Tissue Preparation:

When starting immunocytochemistry with a new antibody or new tissue I consider the following items:

1.) Fixation

2.) Antibody Concentration

3.) Detergent

4.) Controls


Proper fixation is critical to good staining and obtaining nice preservation of the tissue. When working with a new antibody or tissue one needs to test out different lengths of fixation time to determine which time works best for the antibody being used. Some antibodies stain better with short fixation times while other antibodies require longer times. Both over and under fixing the specimen will result in no staining at all.

For animals whose tissues are fixed by perfusion, I test out various post-fixation times (i.e. no postfixation, 30 mins, 2 hrs, 4 hrs, 6 hr, or overnight). For cells grown in culture I generally test fixation times of 30, 60, and 90 mins initially.

One must be careful to not under fix the tissue as well, since you will have problems with nice ultrastructural preservation and your stain will leach out over a much shorter period of time.

One needs to determine the type of fixative to use. Generally, 4% paraformaldehyde is a good starting fixative for most antibodies. However, some antibodies work better in 2% paraformaldehyde, or in paraformaldehyde containing some glutaraldehyde.


When using a new antibody one needs to do a dilution series initially to determine what concentration of the antibody gives specific staining with the lowest background possible. If you use too high a concentration of antibody, you often get alot of background staining and then specific staining is not as easy to detect. If the antibody is used at a very low concentration, you may see no staining at all. A dilution series which goes from a high concentration to a very low concentration will allow you to choose a concentration that gives specific staining with low background.


Detergent can be used in the diluent for the antibodies to help them penetrate into the tissue, if the epitope for the antibody is intracellular. If the epitope for your antibody is extracellular one should not use detergent unless you want to determine both the intracellular and extracellular locations of the antigen in question. Triton X-100 is a good detergent to try.

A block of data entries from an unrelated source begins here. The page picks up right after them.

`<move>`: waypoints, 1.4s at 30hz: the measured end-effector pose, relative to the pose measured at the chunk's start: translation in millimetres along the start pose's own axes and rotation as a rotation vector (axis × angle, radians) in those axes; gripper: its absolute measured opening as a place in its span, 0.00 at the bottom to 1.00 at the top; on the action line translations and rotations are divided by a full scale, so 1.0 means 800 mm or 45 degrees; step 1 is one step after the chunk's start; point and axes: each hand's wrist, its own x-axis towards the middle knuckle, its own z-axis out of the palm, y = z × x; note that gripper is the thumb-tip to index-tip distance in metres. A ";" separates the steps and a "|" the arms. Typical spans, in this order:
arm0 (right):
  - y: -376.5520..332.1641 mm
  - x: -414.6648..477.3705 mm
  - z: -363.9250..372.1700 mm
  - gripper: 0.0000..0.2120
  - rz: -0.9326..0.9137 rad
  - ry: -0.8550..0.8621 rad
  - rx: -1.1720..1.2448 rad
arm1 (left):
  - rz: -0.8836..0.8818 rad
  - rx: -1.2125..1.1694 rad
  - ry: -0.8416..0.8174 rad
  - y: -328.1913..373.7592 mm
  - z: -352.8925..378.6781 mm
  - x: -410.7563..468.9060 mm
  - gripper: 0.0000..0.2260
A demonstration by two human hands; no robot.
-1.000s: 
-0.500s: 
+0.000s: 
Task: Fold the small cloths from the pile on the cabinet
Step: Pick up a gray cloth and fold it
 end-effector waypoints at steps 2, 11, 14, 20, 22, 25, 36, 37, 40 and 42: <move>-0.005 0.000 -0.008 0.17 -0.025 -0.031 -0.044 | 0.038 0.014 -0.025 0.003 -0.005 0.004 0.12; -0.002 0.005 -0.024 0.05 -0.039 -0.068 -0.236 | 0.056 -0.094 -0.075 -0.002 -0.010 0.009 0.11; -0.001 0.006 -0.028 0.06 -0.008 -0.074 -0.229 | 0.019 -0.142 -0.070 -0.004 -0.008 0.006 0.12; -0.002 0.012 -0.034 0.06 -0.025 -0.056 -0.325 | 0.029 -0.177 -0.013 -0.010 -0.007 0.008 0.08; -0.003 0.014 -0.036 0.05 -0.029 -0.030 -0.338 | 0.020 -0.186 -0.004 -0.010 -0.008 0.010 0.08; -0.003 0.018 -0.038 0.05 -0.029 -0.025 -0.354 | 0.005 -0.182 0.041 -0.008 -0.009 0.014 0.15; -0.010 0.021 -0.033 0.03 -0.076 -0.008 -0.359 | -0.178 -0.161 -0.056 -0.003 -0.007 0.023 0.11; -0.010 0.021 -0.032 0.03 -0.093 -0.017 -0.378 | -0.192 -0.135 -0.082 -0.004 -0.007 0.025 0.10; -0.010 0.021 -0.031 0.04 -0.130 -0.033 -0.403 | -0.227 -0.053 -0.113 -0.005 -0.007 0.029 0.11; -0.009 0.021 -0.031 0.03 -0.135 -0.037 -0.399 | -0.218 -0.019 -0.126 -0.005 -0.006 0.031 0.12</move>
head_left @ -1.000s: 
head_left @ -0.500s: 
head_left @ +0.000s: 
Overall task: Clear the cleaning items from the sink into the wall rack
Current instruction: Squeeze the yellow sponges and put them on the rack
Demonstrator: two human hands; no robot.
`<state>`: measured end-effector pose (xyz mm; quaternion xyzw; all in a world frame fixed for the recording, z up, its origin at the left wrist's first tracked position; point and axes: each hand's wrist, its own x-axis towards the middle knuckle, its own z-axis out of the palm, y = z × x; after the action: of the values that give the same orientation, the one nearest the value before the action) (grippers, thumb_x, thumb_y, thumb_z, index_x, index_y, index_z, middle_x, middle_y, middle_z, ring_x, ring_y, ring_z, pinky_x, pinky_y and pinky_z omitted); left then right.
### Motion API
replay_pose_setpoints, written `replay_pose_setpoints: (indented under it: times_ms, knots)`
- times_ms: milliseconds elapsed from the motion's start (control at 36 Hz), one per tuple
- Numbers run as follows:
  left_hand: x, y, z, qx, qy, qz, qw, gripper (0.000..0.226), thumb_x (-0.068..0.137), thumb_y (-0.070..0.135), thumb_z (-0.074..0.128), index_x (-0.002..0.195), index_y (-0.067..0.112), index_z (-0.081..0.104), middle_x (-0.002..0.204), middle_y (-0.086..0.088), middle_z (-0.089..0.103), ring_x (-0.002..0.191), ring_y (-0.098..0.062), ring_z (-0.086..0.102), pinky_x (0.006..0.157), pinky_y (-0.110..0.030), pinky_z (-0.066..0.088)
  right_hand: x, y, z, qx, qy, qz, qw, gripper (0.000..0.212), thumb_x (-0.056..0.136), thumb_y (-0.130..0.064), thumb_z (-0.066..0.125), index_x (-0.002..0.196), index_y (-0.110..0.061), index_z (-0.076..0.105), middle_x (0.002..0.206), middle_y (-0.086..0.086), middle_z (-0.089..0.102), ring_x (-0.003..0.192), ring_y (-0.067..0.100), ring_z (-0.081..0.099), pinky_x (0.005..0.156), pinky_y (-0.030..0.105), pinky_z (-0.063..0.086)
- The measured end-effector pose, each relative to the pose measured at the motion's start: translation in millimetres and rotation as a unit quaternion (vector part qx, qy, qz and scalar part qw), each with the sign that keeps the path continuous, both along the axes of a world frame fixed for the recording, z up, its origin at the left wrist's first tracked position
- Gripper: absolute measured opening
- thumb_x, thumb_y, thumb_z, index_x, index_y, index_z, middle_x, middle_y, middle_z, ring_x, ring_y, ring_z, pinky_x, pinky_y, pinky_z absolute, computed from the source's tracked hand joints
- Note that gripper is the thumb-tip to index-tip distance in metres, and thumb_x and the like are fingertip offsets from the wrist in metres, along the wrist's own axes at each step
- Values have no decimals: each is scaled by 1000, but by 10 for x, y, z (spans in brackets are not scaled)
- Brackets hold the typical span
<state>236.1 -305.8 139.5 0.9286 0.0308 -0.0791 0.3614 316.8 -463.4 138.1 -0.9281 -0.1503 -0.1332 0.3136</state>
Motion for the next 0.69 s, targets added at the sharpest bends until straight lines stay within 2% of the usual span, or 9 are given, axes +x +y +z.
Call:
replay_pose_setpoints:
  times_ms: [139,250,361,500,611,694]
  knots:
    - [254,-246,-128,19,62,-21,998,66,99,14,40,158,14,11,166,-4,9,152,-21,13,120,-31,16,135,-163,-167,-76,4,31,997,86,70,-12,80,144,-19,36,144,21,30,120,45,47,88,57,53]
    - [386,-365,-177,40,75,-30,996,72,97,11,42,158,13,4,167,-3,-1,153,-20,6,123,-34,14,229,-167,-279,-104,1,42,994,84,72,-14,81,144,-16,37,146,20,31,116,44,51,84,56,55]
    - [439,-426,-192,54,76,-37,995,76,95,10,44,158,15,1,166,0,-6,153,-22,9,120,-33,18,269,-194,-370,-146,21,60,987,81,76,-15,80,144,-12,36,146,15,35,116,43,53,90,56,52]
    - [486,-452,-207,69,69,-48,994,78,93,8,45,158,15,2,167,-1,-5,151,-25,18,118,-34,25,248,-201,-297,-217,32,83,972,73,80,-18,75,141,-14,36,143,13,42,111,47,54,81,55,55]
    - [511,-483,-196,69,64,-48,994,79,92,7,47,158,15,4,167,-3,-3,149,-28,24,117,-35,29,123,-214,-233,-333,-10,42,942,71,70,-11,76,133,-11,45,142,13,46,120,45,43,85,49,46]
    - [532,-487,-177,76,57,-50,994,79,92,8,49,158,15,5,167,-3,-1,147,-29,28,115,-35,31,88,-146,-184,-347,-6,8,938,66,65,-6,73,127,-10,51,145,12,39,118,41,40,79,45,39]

One should also test various concentrations of the detergent to see what provides the best staining. For example, I often use 0.1 % Triton X-100 when working with perfusion fixed tissue. However, I have used in a range of 0.05 % to 0.3 % Triton X-100 for different antibodies. For cells grown in culture or for cryostat sections being stained on a slide I usually use 0.01 % to 0.05 % Triton X -100 since the cells are more fragile and the cryostat sections are more likely to come of the slide the higher the concentration of detergent used. Always determine if detergent is required for the antibody in question and what concentration gives the best specific staining with low background. Too much detergent can sometimes increase the background.

When starting out I often start with 4% paraformaldehyde and 0.1% Triton-X 100 (for perfusion fixed tissue) or 0.025% Triton X-100 (for cells grown in culture) and adjust these variables from there. Of course, this does not apply if other fixatives or detergents have been used successfully before by other investigators for the particular antibody being used. It is best to get the most information about the antibody that you can from literature or from the supplier.


Controls are essential. Controls can include pre-immune serum from the animal in which the antibody was raised (if available) or normal serum from the same species that the antibody was raised in. These should be used at concentrations similar to what the antibody is being used at. In addition, a no primary antibody control should be done to test whether your secondary antibodies are causing non-specific staining. If available, the antibody should be preabsorbed with the antigen to help ensure the antibody staining is specific for the antigen. If you are collecting your images on a confocal microscope, you must collect images for the control tissue at the same range of settings as your are using for the labeled tissue. This helps you to determine if there is non-specific staining.